Flychem is looking for a highly detail-oriented Regulatory & Technical Documentation Executive to support technical documentation, compliance management, certifications, customer technical support, and commercialization activities for specialty intermediates and functional ingredients across cosmetic, pharmaceutical, and agrochemical sectors. The role involves preparation and management of technical dossiers, SDS/TDS documentation, specifications, batch records, regulatory declarations, certifications, and customer documentation for both domestic and international markets.
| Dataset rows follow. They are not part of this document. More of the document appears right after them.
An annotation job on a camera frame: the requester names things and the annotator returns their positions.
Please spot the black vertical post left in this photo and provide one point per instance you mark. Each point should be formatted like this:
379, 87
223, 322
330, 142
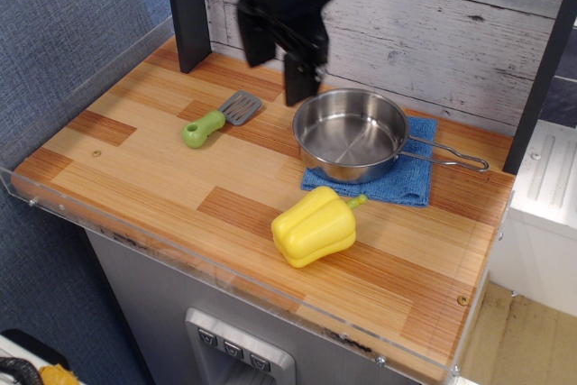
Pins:
191, 32

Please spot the grey cabinet with dispenser panel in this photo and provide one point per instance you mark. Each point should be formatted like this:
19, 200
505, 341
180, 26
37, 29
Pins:
190, 331

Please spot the white toy sink counter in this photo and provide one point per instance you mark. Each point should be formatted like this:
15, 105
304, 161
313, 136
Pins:
535, 254

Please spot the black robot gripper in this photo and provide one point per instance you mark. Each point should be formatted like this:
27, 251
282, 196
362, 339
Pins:
298, 28

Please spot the yellow toy bell pepper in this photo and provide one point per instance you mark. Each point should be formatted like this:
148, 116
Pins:
320, 224

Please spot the blue folded towel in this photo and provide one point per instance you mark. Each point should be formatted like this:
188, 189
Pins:
408, 182

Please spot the clear acrylic table guard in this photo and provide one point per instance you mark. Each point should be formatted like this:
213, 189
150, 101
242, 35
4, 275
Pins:
401, 296

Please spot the stainless steel pan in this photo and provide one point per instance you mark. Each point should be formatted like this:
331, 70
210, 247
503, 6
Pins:
355, 136

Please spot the black vertical post right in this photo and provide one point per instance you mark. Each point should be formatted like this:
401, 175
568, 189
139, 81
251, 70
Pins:
549, 63

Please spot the black vertical post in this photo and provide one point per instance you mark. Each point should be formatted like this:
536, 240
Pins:
549, 63
191, 32

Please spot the green handled grey spatula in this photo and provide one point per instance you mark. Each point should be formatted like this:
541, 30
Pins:
236, 110

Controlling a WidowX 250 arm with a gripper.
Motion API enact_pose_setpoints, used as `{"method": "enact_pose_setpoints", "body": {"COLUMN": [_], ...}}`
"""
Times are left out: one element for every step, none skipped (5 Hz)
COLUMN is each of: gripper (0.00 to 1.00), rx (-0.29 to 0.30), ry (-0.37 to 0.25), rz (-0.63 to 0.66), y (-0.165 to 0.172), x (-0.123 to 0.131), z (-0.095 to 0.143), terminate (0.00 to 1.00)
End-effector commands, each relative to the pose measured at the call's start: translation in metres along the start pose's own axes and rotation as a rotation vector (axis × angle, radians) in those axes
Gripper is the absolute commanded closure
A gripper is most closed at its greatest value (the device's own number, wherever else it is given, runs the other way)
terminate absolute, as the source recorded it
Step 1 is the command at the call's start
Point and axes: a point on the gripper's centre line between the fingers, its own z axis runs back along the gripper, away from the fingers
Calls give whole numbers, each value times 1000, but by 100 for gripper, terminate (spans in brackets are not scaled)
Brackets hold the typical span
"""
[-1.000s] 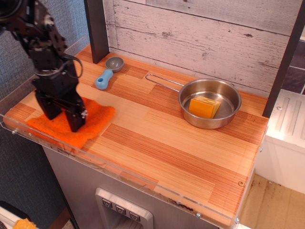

The candidate will work closely with R&D, QC, manufacturing, external manufacturing partners, and business teams.

Key Responsibilities

  • Prepare and maintain technical documentation for specialty intermediates and functional ingredients
  • Develop and manage:
  • Technical Data Sheets (TDS)
  • Safety Data Sheets (SDS/MSDS)
  • COA formats
  • Product specifications
  • Batch Manufacturing Records (BMR)
  • Batch Packaging Records (BPR)
  • Stability documentation
  • Product dossiers
  • Regulatory declarations
  • Support regulatory and compliance activities for domestic and export markets
  • Coordinate certifications and compliance documentation with customers and external agencies
  • Handle customer technical questionnaires and compliance requests
  • Support documentation activities for cosmetic, pharmaceutical, and agrochemical intermediates
  • Coordinate with external manufacturing partners for technical documentation and batch records
  • Maintain centralized documentation systems and revision controls
  • Support audit and customer qualification activities

Preferred Technology Exposure

  • Pyridine chemistry
  • Pyridone chemistry
  • Cyanuric chloride and triazine chemistry
  • Imidazole chemistry
  • Pyrimidine chemistry
  • Resorcinol derivatives
  • UV filter intermediates
  • Retinoid chemistry
  • Esterification chemistry
  • Specialty cosmetic, pharmaceutical, and agrochemical intermediates

Required Qualifications

  • B.Pharm / M.Pharm / M.Sc Chemistry / Regulatory Affairs or related field
  • 3–8 years of experience in regulatory affairs, technical documentation, QA documentation, or compliance functions
  • Strong understanding of technical documentation systems
  • Experience preparing SDS/TDS/COA/specification documents
  • Familiarity with cosmetic ingredient, pharmaceutical intermediate, or specialty chemical documentation preferred
  • Strong attention to detail and documentation management capability
  • Good communication and coordination skills

What We Offer

  • Opportunity to work with advanced specialty intermediate platforms
  • Exposure to global B2B cosmetic, pharmaceutical, and agrochemical markets
  • Innovation-focused work environment
  • Long-term growth opportunities

How to Apply

You can apply here on LinkedIn or share your CV to [Confidential Information]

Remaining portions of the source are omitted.